**Task instructions**. Write out each record exactly and skip every image.

**The records**.

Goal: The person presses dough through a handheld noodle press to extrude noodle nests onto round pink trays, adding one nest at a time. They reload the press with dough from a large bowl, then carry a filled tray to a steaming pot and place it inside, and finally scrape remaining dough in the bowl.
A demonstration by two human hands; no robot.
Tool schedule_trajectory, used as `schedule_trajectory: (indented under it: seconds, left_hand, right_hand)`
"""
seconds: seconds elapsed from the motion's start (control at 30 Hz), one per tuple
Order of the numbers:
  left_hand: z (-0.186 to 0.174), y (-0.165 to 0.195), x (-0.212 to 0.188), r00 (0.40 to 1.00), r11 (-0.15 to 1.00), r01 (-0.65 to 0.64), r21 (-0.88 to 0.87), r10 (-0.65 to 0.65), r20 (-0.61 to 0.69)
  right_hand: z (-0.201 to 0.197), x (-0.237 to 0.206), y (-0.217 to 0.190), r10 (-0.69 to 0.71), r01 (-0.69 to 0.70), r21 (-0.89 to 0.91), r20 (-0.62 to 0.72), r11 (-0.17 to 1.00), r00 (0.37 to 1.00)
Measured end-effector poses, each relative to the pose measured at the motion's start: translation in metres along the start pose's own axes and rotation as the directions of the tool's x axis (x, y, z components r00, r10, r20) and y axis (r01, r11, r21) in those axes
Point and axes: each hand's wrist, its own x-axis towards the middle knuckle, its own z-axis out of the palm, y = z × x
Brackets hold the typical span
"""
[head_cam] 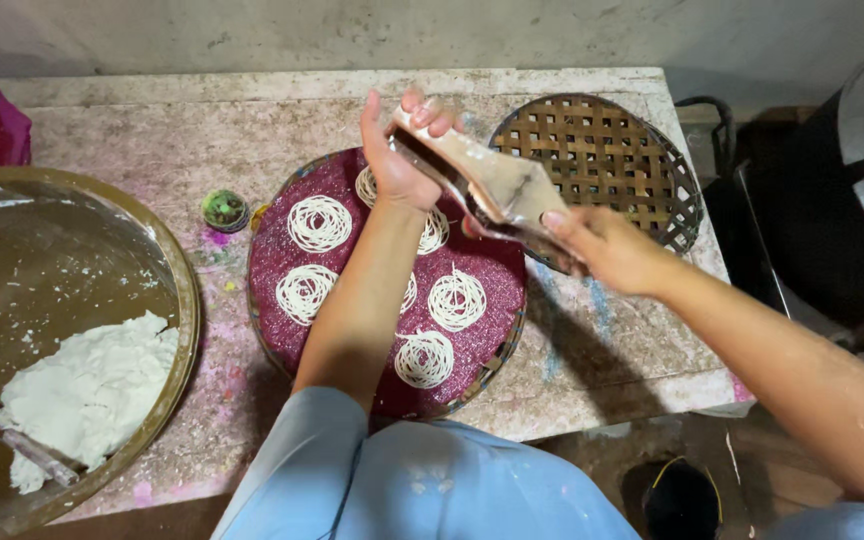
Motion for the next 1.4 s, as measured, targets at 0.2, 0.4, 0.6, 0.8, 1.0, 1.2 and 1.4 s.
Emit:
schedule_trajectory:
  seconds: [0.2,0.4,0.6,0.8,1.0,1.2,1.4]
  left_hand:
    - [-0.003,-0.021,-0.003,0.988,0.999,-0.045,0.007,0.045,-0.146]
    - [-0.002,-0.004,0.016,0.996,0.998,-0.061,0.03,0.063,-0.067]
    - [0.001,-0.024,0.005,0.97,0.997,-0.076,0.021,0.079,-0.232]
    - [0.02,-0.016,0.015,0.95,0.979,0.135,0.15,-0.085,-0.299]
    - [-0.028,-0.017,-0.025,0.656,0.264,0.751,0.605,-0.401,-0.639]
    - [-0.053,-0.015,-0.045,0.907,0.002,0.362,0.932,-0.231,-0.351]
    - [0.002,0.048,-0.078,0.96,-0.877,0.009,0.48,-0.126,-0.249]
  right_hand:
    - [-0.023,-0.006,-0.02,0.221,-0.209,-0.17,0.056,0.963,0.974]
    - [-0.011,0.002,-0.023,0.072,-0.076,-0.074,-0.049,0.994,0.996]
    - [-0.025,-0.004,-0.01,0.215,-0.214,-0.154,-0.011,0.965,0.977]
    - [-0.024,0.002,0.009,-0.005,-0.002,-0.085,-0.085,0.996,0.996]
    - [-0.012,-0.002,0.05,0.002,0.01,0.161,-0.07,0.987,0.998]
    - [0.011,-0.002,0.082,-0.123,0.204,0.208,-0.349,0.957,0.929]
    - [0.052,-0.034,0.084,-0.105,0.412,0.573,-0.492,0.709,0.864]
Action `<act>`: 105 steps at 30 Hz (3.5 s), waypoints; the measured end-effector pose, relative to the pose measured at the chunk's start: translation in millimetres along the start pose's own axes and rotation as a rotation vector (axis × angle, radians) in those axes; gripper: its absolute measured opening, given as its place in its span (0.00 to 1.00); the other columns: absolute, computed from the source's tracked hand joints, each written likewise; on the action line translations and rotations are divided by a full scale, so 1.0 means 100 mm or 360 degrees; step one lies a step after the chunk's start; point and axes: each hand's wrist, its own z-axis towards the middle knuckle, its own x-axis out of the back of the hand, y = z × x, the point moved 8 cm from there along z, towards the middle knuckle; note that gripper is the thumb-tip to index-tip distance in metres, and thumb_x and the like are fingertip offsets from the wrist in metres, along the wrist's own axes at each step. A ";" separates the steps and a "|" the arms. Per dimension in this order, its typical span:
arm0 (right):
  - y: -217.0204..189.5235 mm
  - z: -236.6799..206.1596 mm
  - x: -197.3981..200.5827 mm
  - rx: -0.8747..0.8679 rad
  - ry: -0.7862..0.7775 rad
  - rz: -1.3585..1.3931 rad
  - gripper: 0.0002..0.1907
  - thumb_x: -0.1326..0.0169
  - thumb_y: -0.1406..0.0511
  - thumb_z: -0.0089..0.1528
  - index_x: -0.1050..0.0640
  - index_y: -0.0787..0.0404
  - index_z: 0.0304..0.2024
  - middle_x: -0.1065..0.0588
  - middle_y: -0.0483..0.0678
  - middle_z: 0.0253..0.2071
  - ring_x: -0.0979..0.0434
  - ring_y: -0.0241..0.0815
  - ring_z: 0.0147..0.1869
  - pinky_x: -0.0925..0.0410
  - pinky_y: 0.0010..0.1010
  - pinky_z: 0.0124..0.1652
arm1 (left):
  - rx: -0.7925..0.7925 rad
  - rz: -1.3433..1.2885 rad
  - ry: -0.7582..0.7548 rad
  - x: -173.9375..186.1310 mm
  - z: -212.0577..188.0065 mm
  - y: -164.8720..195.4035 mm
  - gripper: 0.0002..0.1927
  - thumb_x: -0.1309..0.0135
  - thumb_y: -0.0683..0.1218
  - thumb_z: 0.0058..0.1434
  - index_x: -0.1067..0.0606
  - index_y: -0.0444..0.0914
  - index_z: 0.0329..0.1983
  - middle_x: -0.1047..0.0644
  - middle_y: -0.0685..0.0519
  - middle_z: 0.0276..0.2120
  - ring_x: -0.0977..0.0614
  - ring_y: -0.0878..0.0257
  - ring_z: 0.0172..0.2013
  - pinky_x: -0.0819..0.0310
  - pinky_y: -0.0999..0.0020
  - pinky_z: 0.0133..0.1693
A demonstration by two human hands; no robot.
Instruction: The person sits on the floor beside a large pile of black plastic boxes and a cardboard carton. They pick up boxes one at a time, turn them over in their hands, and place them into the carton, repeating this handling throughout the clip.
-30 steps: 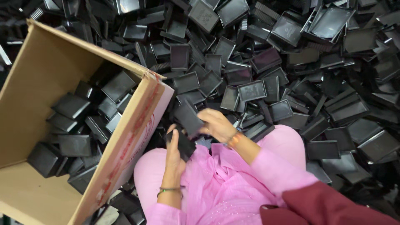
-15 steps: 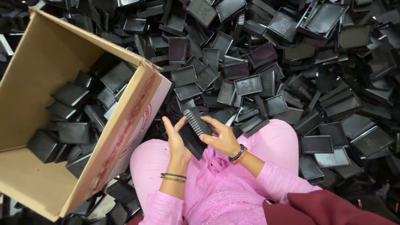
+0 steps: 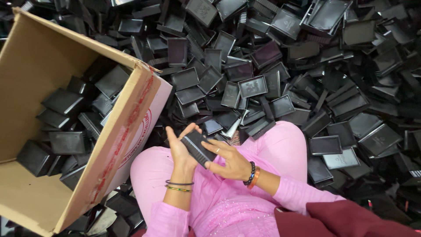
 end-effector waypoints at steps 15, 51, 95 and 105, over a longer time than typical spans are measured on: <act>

**Response for this exercise**.
Goal: The person presses dough through a handheld noodle press to extrude noodle nests onto round pink trays, adding one nest at a time. They reload the press with dough from a large bowl, then carry a filled tray to a steaming pot and place it inside, and finally scrape remaining dough in the bowl.
A demonstration by two human hands; no robot.
Tool schedule_trajectory, used as `schedule_trajectory: (indented under it: seconds, left_hand, right_hand)`
"""
seconds: seconds elapsed from the motion's start (control at 30 Hz), one per tuple
Order of the numbers:
  left_hand: z (-0.186 to 0.174), y (-0.165 to 0.195), x (-0.212 to 0.188), r00 (0.40 to 1.00), r11 (-0.15 to 1.00), r01 (-0.65 to 0.64), r21 (-0.88 to 0.87), r10 (-0.65 to 0.65), r20 (-0.61 to 0.69)
  right_hand: z (-0.201 to 0.197), x (-0.237 to 0.206), y (-0.217 to 0.190), r10 (-0.69 to 0.71), r01 (-0.69 to 0.70), r21 (-0.89 to 0.91), r20 (-0.62 to 0.72), r11 (-0.17 to 1.00), r00 (0.37 to 1.00)
Measured end-effector poses, each relative to the pose measured at the motion's start: translation in metres along the start pose's own axes and rotation as the directions of the tool's x axis (x, y, z components r00, r10, r20) and y axis (r01, r11, r21) in those axes
Point and axes: each hand's wrist, its own x-axis towards the middle knuckle, its own z-axis out of the palm, y = z × x
Brackets hold the typical span
"""
[head_cam] 
Motion for the next 1.4 s, as measured, targets at 0.2, 0.4, 0.6, 0.8, 1.0, 1.2 and 1.4 s.
Emit:
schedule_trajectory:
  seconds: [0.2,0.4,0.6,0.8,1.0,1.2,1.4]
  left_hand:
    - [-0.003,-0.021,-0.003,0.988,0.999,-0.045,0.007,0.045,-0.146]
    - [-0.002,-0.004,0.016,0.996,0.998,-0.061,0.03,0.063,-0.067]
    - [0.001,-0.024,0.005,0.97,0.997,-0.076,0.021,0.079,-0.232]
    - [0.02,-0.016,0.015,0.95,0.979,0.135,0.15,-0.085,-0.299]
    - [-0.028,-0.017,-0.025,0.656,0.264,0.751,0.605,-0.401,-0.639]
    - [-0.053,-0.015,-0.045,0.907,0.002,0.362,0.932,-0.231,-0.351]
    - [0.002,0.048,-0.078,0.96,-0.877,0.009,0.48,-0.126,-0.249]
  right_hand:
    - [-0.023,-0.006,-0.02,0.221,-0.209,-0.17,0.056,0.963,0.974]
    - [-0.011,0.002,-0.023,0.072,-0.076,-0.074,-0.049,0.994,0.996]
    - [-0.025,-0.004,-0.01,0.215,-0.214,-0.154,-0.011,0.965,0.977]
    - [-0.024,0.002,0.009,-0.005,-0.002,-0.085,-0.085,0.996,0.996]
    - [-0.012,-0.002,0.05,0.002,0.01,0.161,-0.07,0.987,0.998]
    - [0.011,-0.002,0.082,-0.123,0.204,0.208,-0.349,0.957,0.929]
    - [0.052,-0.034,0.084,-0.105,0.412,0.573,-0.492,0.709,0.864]
Action `<act>`: 105 steps at 30 Hz (3.5 s), waypoints; the measured end-effector pose, relative to the pose measured at the chunk's start: translation in millimetres along the start pose's own axes and rotation as a rotation vector (axis × angle, radians) in those axes; gripper: its absolute measured opening, given as its place in its span (0.00 to 1.00); the other columns: absolute, computed from the source's tracked hand joints, each written likewise; on the action line translations and rotations are divided by a full scale, so 1.0 means 100 mm or 360 degrees; step one lies a step after the chunk's start; point and axes: each hand's wrist, its own z-axis towards the middle knuckle, its own x-axis out of the back of the hand, y = z × x, the point moved 8 cm from there along z, towards the middle knuckle; note that gripper is the thumb-tip to index-tip distance in metres, and thumb_x and the like are fingertip offsets from the wrist in metres, along the wrist's own axes at each step. A ";" separates the steps and a "|" the arms. Per dimension in this order, its typical span:
arm0 (right):
  - y: -217.0204..189.5235 mm
  - z: -236.6799..206.1596 mm
  - x: -197.3981..200.5827 mm
  - rx: -0.8747..0.8679 rad
  - ry: -0.7862..0.7775 rad
  - rz: -1.3585..1.3931 rad
  - gripper: 0.0002..0.1907
  - thumb_x: -0.1326..0.0169
  - thumb_y: -0.1406..0.0511
  - thumb_z: -0.0089..0.1528
  - index_x: -0.1050..0.0640
  - index_y: -0.0787..0.0404
  - index_z: 0.0304..0.2024
  - middle_x: -0.1065..0.0588
  - middle_y: -0.0483..0.0678
  - middle_z: 0.0253..0.2071
  - ring_x: -0.0979..0.0434
  - ring_y: -0.0241..0.0815
  - ring_z: 0.0147..0.1869
  - pinky_x: -0.0925..0.0410
  - pinky_y: 0.0010..0.1010
  - pinky_z: 0.0124..0.1652
arm1 (left):
  - rx: -0.7925..0.7925 rad
  - rz: -1.3433..1.2885 rad
  - ry: -0.7582..0.7548 rad
  - x: -173.9375..186.1310 mm
  - z: -212.0577..188.0065 mm
  - y: -164.8720..195.4035 mm
  - gripper: 0.0002..0.1927
  - thumb_x: -0.1309..0.0135
  - thumb_y: -0.0683..0.1218
  - thumb_z: 0.0058..0.1434
  - index_x: -0.1067..0.0606
  - index_y: -0.0444..0.0914
  - index_z: 0.0329..0.1983
  - middle_x: -0.1047..0.0644
  - middle_y: -0.0685..0.0519
  - middle_z: 0.0276..0.2120
  - ring_x: -0.0977..0.0614
  - ring_y: -0.0878..0.0257
  - ring_z: 0.0172..0.2013
  - pinky_x: -0.0819..0.0310
  - pinky_y: -0.0999..0.0020
  - pinky_z: 0.0133..0.1693
A demonstration by two human hands; no robot.
Instruction: The person sits on the floor beside a large pile of black plastic boxes and a cardboard carton. They pick up boxes one at a time, turn them over in their hands, and place them into the carton, repeating this handling throughout the clip.
-30 steps: 
-15 steps: 
+0 steps: 
 end-effector waypoints at steps 15, 51, 95 and 105, over a longer time than typical spans are measured on: <act>

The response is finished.